#### Assignment:
Give the count of lines below that include the word "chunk", and say nothing else.

[Stored records]
:::

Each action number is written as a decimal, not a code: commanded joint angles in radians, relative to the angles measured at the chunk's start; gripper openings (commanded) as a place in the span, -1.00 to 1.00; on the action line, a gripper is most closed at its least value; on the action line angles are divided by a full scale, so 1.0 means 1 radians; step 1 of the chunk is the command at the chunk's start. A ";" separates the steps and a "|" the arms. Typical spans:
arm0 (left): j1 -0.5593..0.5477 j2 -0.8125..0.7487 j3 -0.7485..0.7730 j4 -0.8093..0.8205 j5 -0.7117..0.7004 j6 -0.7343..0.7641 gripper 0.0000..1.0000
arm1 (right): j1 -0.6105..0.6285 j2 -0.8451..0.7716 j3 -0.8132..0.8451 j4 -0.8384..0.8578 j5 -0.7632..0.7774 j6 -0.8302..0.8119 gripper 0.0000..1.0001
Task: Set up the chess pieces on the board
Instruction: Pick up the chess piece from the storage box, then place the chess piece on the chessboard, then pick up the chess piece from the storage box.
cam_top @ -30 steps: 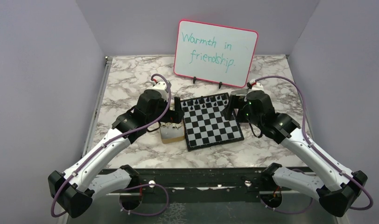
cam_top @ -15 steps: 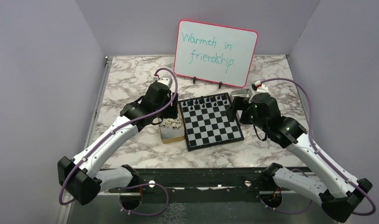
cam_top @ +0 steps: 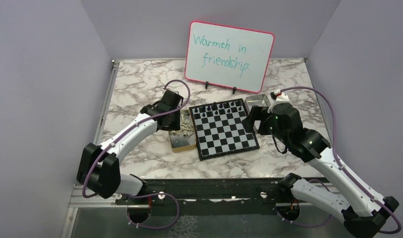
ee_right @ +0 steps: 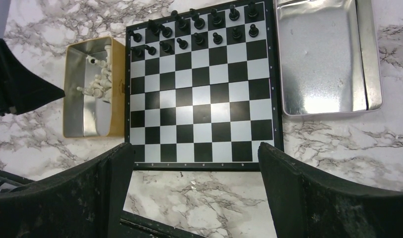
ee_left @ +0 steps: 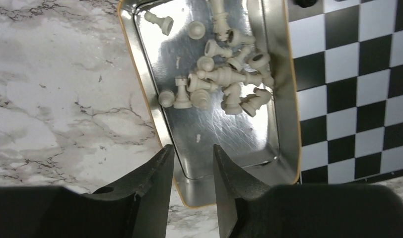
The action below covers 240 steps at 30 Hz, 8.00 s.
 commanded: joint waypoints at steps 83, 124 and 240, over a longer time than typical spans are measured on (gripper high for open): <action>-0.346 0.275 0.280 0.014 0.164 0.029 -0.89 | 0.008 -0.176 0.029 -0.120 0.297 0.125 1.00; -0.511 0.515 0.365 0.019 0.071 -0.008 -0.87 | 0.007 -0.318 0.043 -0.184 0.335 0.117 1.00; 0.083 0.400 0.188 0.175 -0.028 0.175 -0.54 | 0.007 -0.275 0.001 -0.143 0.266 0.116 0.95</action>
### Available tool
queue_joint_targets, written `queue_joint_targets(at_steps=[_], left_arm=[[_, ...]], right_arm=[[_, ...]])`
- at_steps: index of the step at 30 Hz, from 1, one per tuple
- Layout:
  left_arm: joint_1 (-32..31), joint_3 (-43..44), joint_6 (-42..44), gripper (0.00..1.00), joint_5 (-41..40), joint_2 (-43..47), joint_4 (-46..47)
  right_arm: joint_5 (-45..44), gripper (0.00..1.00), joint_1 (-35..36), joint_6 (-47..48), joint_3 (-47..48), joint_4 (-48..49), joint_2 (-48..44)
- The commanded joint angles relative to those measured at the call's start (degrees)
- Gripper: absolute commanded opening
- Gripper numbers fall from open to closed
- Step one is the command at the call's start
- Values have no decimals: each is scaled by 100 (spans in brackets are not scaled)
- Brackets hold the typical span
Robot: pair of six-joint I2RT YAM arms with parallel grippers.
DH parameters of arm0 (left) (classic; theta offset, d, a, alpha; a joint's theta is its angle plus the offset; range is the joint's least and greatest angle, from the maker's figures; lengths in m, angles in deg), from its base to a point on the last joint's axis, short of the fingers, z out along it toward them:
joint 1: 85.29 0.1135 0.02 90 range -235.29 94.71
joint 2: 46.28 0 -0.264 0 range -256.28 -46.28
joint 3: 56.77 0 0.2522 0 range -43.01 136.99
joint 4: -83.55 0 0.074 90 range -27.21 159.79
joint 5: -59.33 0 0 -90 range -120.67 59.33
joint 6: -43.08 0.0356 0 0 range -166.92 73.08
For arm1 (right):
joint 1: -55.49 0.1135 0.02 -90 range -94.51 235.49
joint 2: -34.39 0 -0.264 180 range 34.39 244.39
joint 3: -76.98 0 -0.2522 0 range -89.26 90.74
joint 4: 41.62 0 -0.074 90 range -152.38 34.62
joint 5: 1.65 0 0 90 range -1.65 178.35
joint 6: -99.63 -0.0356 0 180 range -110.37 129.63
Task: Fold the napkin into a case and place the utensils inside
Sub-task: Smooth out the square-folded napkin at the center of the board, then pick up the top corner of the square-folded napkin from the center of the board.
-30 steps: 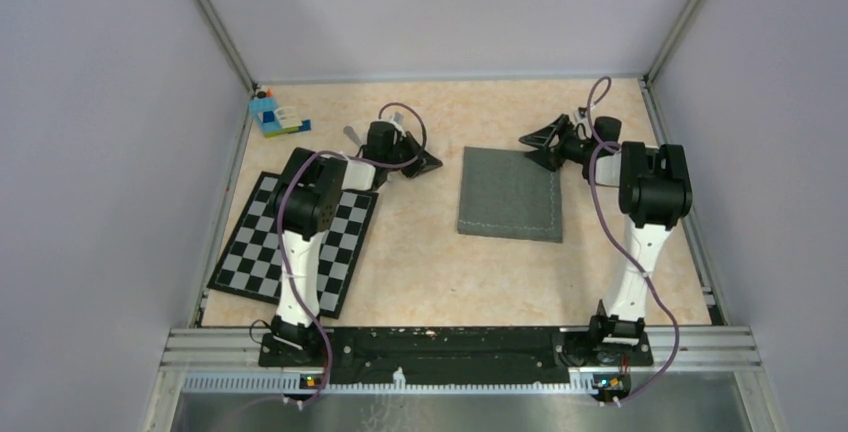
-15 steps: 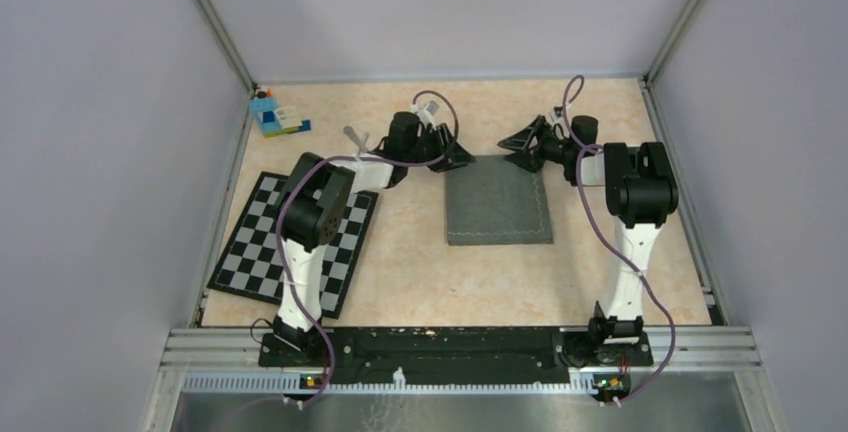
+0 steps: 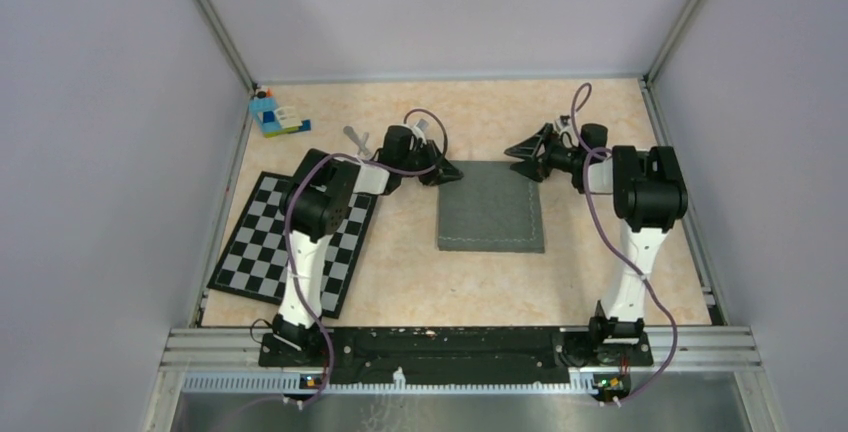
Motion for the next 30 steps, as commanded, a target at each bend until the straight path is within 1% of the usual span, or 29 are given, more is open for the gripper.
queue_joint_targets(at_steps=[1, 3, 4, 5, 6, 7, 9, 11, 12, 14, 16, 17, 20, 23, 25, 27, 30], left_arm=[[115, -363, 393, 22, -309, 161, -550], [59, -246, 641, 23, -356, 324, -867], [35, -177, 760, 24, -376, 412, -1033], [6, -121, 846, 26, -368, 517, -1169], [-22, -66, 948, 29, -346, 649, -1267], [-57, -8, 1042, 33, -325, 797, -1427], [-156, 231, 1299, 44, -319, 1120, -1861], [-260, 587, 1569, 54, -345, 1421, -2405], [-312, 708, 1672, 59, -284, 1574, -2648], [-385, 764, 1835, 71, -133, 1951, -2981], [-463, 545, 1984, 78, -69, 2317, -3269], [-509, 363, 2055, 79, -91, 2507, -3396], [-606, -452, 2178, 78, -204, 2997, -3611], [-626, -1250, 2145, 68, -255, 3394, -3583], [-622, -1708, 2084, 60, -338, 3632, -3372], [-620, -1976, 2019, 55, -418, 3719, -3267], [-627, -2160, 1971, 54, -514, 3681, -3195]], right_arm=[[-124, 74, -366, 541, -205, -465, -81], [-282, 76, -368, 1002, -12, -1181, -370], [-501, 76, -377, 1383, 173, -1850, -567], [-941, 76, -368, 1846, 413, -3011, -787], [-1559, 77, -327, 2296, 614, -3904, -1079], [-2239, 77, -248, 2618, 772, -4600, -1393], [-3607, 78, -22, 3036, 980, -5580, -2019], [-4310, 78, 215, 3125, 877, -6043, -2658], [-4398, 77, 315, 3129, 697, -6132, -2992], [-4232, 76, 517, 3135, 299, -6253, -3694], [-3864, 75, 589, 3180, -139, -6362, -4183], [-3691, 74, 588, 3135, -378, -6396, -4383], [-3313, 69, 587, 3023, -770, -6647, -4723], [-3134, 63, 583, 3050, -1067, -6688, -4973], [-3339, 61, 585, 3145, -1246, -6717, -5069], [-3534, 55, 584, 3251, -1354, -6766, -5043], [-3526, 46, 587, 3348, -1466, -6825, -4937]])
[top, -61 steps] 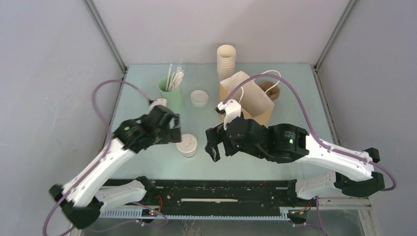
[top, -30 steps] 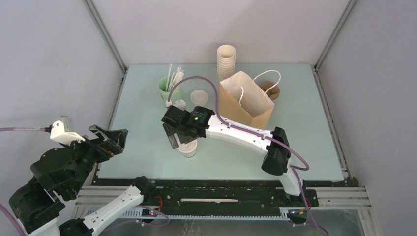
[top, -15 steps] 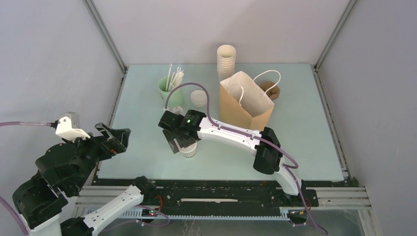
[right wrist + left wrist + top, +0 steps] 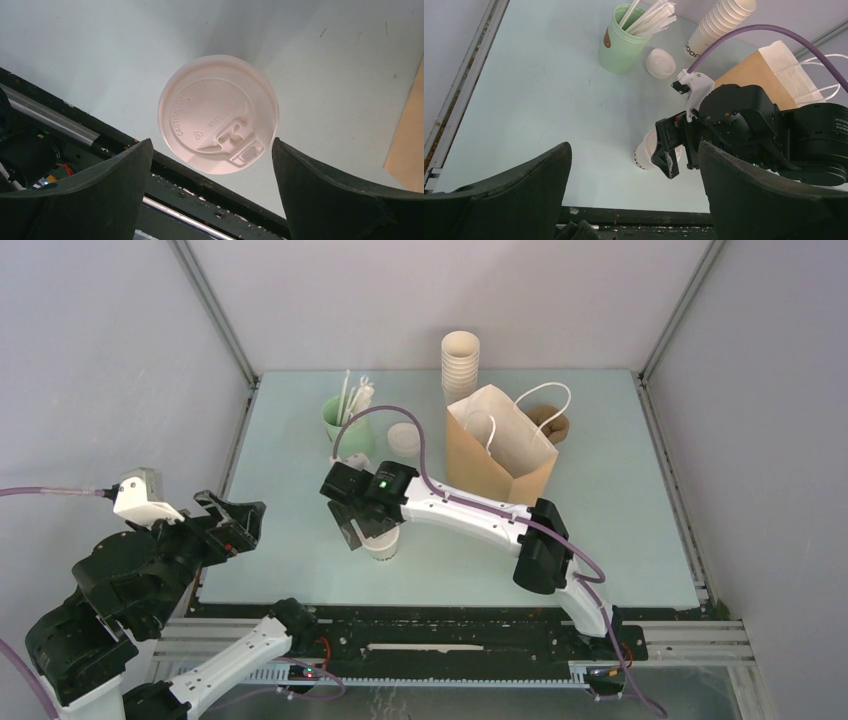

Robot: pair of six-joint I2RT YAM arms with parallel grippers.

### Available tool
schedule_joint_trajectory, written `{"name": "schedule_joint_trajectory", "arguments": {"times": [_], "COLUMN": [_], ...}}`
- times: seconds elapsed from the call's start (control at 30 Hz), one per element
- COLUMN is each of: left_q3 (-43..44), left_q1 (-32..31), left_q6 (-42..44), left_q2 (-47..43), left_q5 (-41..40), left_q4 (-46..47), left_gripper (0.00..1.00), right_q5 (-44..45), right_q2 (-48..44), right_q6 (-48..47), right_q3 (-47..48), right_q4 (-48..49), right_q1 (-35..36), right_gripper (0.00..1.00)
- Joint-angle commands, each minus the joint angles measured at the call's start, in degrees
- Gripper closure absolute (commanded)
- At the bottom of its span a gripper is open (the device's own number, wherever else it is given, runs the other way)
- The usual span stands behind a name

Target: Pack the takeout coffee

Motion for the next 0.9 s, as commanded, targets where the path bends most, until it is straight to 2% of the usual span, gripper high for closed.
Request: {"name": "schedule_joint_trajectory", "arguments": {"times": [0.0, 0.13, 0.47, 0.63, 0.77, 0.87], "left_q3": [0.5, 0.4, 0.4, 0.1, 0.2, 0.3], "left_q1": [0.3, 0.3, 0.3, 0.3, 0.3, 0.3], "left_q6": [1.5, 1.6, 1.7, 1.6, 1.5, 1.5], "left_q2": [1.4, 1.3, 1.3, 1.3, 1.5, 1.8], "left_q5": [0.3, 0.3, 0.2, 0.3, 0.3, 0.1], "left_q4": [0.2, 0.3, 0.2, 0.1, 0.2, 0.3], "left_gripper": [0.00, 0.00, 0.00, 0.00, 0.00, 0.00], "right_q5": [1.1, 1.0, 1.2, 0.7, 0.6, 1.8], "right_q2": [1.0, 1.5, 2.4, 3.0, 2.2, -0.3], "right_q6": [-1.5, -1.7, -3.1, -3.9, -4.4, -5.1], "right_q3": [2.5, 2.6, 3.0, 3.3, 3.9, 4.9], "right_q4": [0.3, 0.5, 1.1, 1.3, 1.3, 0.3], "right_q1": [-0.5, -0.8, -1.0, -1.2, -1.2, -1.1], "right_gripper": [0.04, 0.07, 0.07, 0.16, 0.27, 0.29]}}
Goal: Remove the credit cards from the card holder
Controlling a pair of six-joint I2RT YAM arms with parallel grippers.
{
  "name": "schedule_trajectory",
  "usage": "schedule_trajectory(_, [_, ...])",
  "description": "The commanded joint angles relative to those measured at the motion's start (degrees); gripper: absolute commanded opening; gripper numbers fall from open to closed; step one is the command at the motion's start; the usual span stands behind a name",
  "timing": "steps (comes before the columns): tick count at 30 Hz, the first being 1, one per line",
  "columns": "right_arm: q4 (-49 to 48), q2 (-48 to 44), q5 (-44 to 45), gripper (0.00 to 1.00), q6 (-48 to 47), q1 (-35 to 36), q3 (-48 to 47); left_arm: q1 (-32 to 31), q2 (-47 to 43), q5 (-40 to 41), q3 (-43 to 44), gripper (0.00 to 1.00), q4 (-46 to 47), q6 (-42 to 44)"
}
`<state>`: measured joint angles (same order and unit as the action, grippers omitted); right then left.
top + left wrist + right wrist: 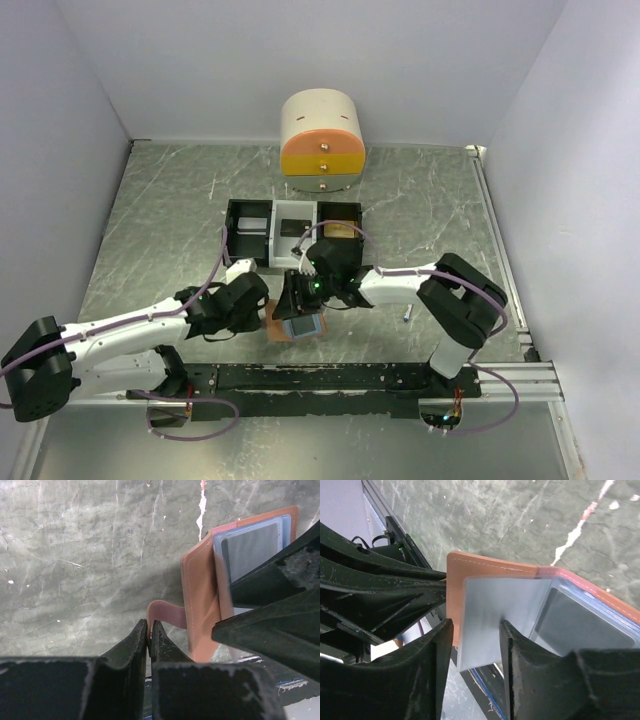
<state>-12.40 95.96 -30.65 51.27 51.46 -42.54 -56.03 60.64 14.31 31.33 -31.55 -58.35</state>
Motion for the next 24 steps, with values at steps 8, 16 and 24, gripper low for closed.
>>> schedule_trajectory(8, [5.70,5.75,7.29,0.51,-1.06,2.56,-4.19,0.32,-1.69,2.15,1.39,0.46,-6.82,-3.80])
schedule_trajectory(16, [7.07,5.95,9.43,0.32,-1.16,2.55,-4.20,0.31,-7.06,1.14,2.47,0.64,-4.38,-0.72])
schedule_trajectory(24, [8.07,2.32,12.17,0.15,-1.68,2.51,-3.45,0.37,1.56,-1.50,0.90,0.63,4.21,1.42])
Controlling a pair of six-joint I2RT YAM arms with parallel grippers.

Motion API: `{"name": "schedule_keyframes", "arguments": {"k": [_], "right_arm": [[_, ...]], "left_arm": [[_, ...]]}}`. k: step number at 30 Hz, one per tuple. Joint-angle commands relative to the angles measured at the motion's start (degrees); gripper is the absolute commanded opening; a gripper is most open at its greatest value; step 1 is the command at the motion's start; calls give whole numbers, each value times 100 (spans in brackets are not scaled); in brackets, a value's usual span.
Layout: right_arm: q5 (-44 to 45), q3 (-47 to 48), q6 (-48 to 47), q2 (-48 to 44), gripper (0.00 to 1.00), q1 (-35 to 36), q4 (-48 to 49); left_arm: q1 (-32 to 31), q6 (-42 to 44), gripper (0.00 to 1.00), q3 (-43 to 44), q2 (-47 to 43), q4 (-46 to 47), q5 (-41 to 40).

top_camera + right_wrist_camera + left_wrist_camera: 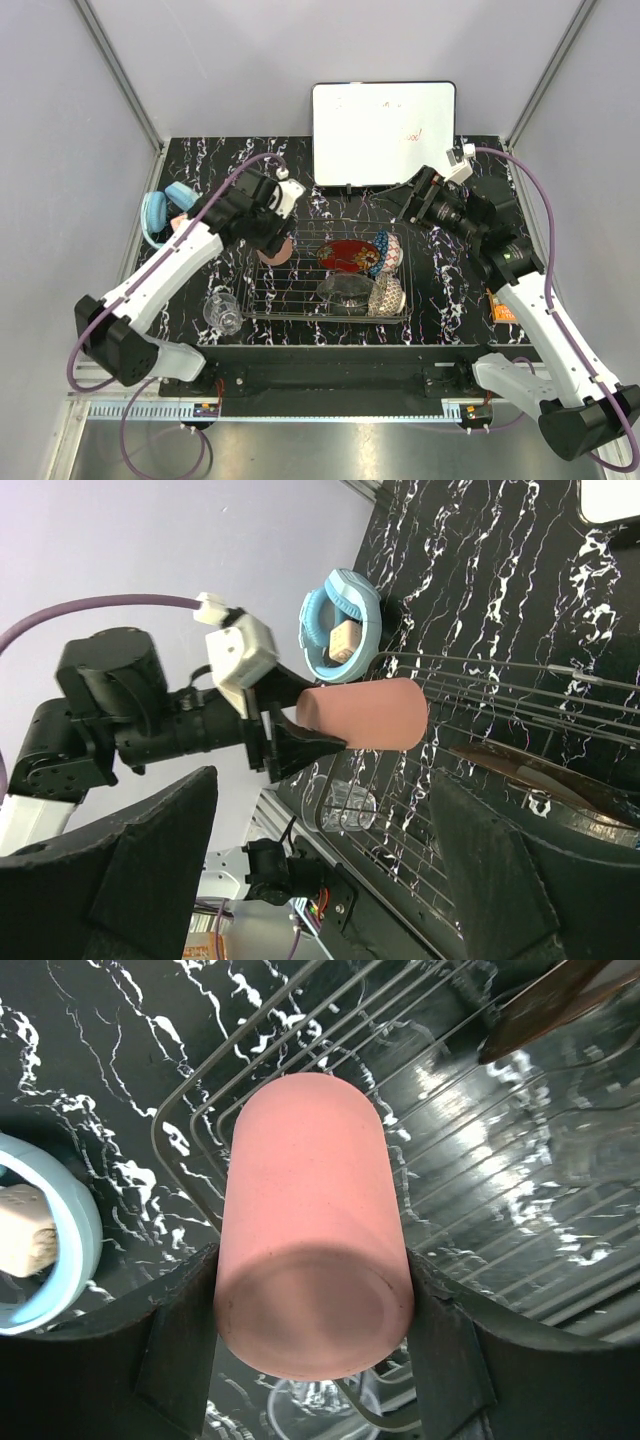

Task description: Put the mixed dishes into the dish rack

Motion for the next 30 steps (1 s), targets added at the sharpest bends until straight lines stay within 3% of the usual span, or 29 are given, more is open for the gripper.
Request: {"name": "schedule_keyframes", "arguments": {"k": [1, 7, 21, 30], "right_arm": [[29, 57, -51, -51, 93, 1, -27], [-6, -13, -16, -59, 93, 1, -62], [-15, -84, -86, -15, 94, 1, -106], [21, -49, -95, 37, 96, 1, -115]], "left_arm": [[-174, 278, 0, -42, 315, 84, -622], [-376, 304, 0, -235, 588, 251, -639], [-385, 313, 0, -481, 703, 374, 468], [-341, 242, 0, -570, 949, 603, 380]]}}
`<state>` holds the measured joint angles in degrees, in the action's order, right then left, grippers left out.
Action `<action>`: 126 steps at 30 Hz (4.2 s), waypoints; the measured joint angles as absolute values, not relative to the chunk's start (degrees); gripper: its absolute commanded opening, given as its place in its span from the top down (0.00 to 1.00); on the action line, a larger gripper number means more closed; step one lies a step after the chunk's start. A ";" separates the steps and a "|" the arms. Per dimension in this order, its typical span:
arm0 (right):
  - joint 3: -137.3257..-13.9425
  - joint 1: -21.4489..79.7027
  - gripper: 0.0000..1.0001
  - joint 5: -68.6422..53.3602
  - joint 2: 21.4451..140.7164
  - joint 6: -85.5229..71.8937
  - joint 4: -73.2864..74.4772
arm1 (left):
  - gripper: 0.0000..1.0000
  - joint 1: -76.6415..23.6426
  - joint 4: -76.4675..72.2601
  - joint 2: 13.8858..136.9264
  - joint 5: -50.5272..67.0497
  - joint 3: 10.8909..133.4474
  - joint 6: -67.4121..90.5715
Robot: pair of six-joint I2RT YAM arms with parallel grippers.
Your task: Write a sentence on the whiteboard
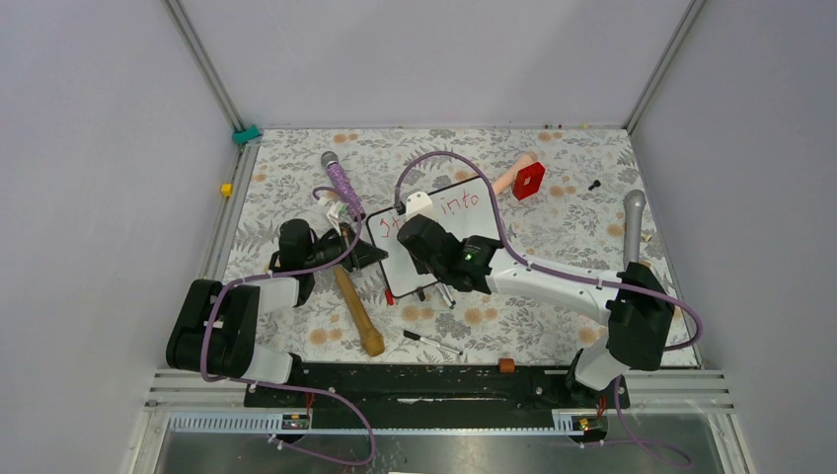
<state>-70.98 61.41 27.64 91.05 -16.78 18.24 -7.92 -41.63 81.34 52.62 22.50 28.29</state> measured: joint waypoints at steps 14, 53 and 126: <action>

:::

#### The answer:
2